自然再生に向けた母国での取り組みを紹介するエゴさん(右)=15日、福井県大野市有終南小

 福井県大野市が水環境の整備を支援している東南アジアの島国、東ティモールについて知ってもらうと15日、同市有終南と有終西の2小学校で特別授業が開かれた。現地の男性が学校や集落で取り組む自然再生に向けた活動を紹介。子どもたちは積極的に質問し、理解を深めていた。

 市が2015年度から取り組む「キャリングウオータープロジェクト」の一環。同国で教育省アドバイザーを務めるエゴ・レモスさん(44)と、総合地球環境学研究所(京都市)の阿部健一教授を招いた。
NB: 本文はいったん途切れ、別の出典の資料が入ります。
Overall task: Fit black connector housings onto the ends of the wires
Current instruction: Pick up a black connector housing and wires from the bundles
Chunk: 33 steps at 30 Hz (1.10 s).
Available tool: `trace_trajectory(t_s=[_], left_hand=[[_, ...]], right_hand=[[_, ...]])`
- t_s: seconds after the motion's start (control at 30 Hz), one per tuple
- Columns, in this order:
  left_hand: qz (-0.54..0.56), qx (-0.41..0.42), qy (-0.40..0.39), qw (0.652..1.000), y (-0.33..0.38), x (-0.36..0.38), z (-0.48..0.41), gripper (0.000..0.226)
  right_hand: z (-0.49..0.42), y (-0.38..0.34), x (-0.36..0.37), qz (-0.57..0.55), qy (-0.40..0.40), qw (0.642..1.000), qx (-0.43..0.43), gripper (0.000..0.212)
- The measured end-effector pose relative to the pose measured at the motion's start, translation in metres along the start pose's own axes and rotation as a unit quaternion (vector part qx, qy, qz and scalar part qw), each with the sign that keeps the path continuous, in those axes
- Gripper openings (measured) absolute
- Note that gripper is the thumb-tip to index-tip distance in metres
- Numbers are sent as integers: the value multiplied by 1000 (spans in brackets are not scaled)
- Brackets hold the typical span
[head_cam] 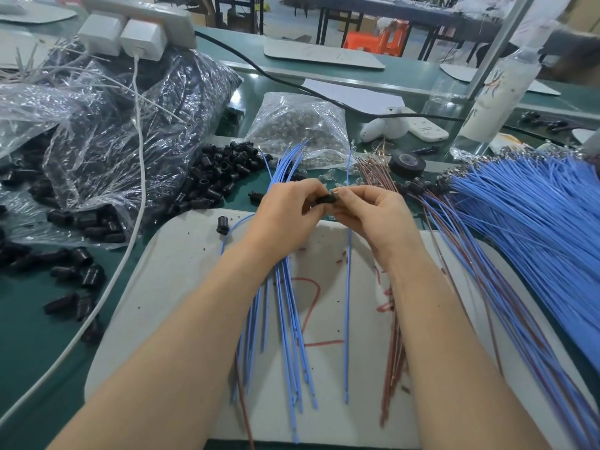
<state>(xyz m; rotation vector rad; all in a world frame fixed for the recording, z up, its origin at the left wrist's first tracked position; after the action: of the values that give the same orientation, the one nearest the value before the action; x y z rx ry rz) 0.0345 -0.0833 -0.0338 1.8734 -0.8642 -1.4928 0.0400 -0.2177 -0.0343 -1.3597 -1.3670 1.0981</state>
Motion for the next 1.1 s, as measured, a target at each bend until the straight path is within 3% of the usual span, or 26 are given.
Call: trace_trajectory(t_s=[0.13,0.37,0.47,0.67,0.77,0.87,1.0,1.1], left_hand=[[12,-6,4,1000,-1,-1,-1,12],[1,-5,-1,1000,0,1,0,18],[-9,-20,-8,1000,-4,-2,-3,22],[-39,-29,-24,999,-7,-4,-7,10],[-18,-28,-4,999,1,-10,-5,9],[118,-28,43,992,25,-33,-3,9],[265,-5,103,959,69,-77,-9,5],[331,18,149,932,102,-100,-11,6]], right_hand=[[-1,0,1,-31,10,999,25,26],[-1,-5,0,89,-6,994,-59,16],[-3,-4,-4,80,22,995,-62,10],[-6,-1,-6,73,32,995,-62,17],[-5,-4,-2,-18,39,998,-54,11],[0,-13,11,-118,-52,991,-33,22],[19,-48,31,-151,-210,965,-34,30],[34,-82,15,-186,-254,947,-60,28]])
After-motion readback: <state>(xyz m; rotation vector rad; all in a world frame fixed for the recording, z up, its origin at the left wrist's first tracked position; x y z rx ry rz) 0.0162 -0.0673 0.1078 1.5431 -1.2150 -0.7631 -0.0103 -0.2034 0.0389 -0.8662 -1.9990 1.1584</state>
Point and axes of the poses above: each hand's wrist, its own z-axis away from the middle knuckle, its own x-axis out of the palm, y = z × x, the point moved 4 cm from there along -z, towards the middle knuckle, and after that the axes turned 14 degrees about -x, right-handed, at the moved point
 有終南小では4~6年生の約210人が参加した。人口約120万人の同国はかつて、湧き水に恵まれていた地。阿部教授は、保水機能を奪われた木のない山の写真を見せ「焼き畑を繰り返したことで木が消え、どんどん水が枯れていった」と説明。毎朝、子どもたちが水を運んでいる現状も紹介した。
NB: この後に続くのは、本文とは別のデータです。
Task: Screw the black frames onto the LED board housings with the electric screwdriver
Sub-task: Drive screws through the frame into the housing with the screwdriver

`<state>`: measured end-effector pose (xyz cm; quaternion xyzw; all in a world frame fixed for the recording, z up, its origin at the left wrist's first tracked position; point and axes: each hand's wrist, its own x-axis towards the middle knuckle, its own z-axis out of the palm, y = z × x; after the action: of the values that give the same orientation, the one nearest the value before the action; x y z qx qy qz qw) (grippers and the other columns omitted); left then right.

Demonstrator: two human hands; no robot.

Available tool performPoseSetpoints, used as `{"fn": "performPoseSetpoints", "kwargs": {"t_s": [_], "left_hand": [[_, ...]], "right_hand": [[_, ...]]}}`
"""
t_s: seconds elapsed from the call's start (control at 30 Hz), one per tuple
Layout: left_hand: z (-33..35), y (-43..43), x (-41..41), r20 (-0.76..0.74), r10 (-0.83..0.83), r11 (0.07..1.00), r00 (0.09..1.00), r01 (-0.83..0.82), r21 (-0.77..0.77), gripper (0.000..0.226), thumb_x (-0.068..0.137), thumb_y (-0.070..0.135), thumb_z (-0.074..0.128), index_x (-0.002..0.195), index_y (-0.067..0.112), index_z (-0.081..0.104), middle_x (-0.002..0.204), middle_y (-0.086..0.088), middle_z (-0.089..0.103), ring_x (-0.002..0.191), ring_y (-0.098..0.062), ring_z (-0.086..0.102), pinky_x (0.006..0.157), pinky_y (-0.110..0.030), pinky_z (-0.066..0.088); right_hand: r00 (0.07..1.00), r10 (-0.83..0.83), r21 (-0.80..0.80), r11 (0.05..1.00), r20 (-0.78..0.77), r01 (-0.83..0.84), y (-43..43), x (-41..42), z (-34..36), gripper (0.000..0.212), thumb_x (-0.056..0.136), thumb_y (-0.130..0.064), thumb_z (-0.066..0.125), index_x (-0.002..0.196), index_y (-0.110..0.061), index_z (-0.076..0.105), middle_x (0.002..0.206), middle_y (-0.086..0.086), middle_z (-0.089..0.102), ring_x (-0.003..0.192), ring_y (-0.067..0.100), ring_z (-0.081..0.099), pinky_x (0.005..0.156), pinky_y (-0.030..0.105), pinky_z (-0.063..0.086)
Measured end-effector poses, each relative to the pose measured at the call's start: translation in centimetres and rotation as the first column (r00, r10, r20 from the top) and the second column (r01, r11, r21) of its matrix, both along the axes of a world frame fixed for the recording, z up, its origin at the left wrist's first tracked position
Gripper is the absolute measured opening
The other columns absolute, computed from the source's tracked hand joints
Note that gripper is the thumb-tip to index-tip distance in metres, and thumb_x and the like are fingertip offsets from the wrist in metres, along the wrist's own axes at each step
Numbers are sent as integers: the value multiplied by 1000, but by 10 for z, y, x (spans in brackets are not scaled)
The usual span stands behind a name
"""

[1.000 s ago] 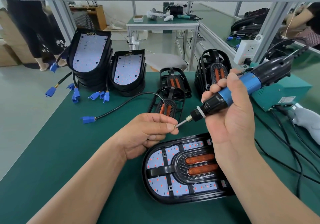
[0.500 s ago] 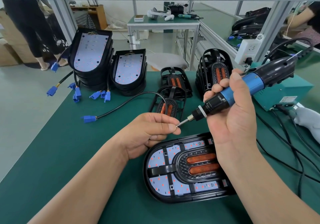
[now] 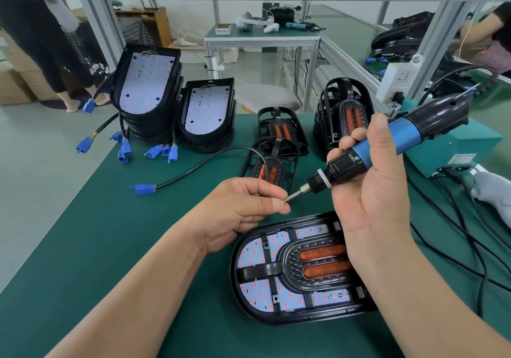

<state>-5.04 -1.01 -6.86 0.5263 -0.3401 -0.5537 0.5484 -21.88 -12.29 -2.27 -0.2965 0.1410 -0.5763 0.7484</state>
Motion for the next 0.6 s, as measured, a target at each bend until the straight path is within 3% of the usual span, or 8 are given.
{"fn": "performPoseSetpoints", "kwargs": {"t_s": [0.23, 0.43, 0.6], "left_hand": [[-2, 1, 0, 68, 10, 1000, 998, -10, -3, 31, 68, 22, 91, 98, 18, 83, 100, -21, 79, 47, -6, 26, 40, -15, 22], [-3, -1, 1, 29, -17, 1000, 999, 18, -6, 20, 82, 15, 82, 101, 19, 84, 98, -16, 80, 47, -3, 28, 39, -12, 24], [-1, 0, 1, 14, -43, 999, 999, 43, -22, 27, 85, 17, 80, 112, 14, 81, 96, -11, 78, 49, -4, 25, 39, -12, 22]], "right_hand": [[999, -10, 25, 1000, -37, 11, 0, 2, -2, 25, 101, -34, 72, 116, -21, 57, 87, -5, 61, 77, 11, 59, 78, 26, 49], [1000, -26, 83, 996, -17, 27, -3, 0, -4, 37, 99, -39, 71, 126, -19, 55, 88, -5, 61, 77, 11, 60, 80, 27, 50], [999, -22, 140, 990, 26, 18, -7, -3, -4, 40, 97, -40, 73, 124, -20, 53, 86, -5, 62, 76, 11, 60, 79, 27, 49]]}}
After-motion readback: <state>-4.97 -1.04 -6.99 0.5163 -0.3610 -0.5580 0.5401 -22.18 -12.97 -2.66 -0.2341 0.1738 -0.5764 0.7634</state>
 エゴさんは同国の小学校を巡って畑を作り、自然の大切さを教えている活動を伝えた。集落では雨水をためる小さなダムを造ったり、植樹したりする取り組みを紹介し「緑があふれ、田んぼも少しずつ増えてきた」と話した。

 市は、豊かな水の恩恵を受けている“恩返し”として同プロジェクトを開始。ユニセフを通じて同国の2県6集落に水道を建設する計画で、今年1月から2集落で工事を進めている。16日は、上庄と小山の2小学校でエゴさんによる授業が開かれる。